Re: server-side includes "virtual" and "exec" questions/patches

Posted by Glenn <gs...@gluelogic.com>.
On Sat, Sep 06, 2003 at 12:15:44AM +0200, Andr? Malo wrote:
> * Glenn wrote:
> 
> > 1) Why does includes "virtual" sometimes fail with
> >      "unable to include potential exec \"%s\" in parsed file %s"
> >    when Options IncludesNoEXEC is used?  Why is this check performed?
> >    What is the reasoning behind it?
> 
> Not to execute anything, as the option name may imply ;-)
> Anything may be a command, a CGI script etc.

I meant to emphasize that I don't think that a "#include virtual" should
be peeking down into the subrequest.  It is a bona fide (sub)request and
any "#include virtual" could also be requested directly; it is visible in
the url-space.  But "include"ing it is broken if the file is, for example,
/cgi-bin/foo.php.

> > -                if (!error_fmt && (ctx->flags & FLAG_NO_EXEC) &&
> > -                    rr->content_type &&
> > -                    (strncmp(rr->content_type, "text/", 5))) {
> > -                    error_fmt = "unable to include potential exec \"%s\" "
> > -                        "in parsed file %s";
> > -                }
> 
> Hmm. Removing an insufficient check doesn't look reasonable to me. We should
> rather improve it, shouldn't we?

Doesn't the subrequest already takes care of the permission issue?
If a direct request to /cgi-bin/foo.php will work, why shouldn't
"#include virtual"?  The returned content should be included as-is
in all cases.

> > 5) Can mod_include please export get_include_var() as an optional function?
> >    How about as ap_ssi_get_include_var()?  This is needed by modules to
> >    access the mod_include lazily-evaluated variables.
> 
> Why isn't ap_ssi_parse_string sufficient?

I am working on a custom module to handle <!--#exec cmd="..."-->
and wish to do a reasonably proper (but limited) word expansion,
a la shell command language:
  http://www.opengroup.org/onlinepubs/007904975/utilities/xcu_chap02.html
For proper field splitting after variable expansion it is necessary to know
whether or not a variable is being expanded within a double-quoted string,
which can only be done before the variable is expanded and the quotes are
removed.

If get_include_var() is exported as an optional function, I do not need
to copy it into my own code with an extra hack to call ap_ssi_parse_string()
on a dummy string whenever I need to expand one of those lazily-evaluated
variables.


Since mod_include maintains some extra env variables, it makes sense to
me to create an interface for other modules to call back and retrieve
needed values.  Extension modules to mod_include might need access to
the variables in situations other than string expansion.

Thanks!
Glenn

Re: server-side includes "virtual" and "exec" questions/patches

Posted by André Malo <nd...@perlig.de>.
* Glenn wrote:

> 1) Why does includes "virtual" sometimes fail with
>      "unable to include potential exec \"%s\" in parsed file %s"
>    when Options IncludesNoEXEC is used?  Why is this check performed?
>    What is the reasoning behind it?

Not to execute anything, as the option name may imply ;-)
Anything may be a command, a CGI script etc.

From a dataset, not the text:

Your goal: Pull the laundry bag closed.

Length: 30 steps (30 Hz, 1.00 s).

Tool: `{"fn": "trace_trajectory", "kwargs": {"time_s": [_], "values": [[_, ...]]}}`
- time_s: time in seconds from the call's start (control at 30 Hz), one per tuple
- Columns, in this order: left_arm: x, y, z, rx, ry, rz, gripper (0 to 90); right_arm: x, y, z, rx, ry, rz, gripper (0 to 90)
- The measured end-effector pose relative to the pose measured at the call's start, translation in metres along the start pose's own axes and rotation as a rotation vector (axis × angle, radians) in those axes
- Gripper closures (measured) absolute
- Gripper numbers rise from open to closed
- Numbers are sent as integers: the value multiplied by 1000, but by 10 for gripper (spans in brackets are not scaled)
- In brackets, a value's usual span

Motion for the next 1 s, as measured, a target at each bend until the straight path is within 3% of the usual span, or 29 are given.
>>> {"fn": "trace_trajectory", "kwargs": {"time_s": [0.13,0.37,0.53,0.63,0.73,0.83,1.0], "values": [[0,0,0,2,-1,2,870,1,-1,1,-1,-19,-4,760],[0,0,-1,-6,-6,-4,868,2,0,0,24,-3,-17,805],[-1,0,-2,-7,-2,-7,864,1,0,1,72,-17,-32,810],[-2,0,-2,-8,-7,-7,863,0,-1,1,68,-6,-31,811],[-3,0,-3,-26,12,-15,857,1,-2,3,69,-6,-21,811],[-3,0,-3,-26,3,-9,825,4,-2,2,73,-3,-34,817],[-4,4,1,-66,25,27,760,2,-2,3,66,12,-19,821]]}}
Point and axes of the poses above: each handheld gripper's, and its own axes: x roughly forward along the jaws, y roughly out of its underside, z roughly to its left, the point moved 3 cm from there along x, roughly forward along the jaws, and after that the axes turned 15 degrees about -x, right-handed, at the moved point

> -                if (!error_fmt && (ctx->flags & FLAG_NO_EXEC) &&
> -                    rr->content_type &&
> -                    (strncmp(rr->content_type, "text/", 5))) {
> -                    error_fmt = "unable to include potential exec \"%s\" "
> -                        "in parsed file %s";
> -                }

Hmm. Removing an insufficient check doesn't look reasonable to me. We should
rather improve it, shouldn't we?

> The documentation for IncludeNoEXEC (with the Options directive) states:
>   IncludesNOEXEC
>     Server-side includes are permitted, but the #exec command and
>     #exec CGI are disabled. It is still possible to #include virtual
>     CGI scripts from ScriptAliase'd directories.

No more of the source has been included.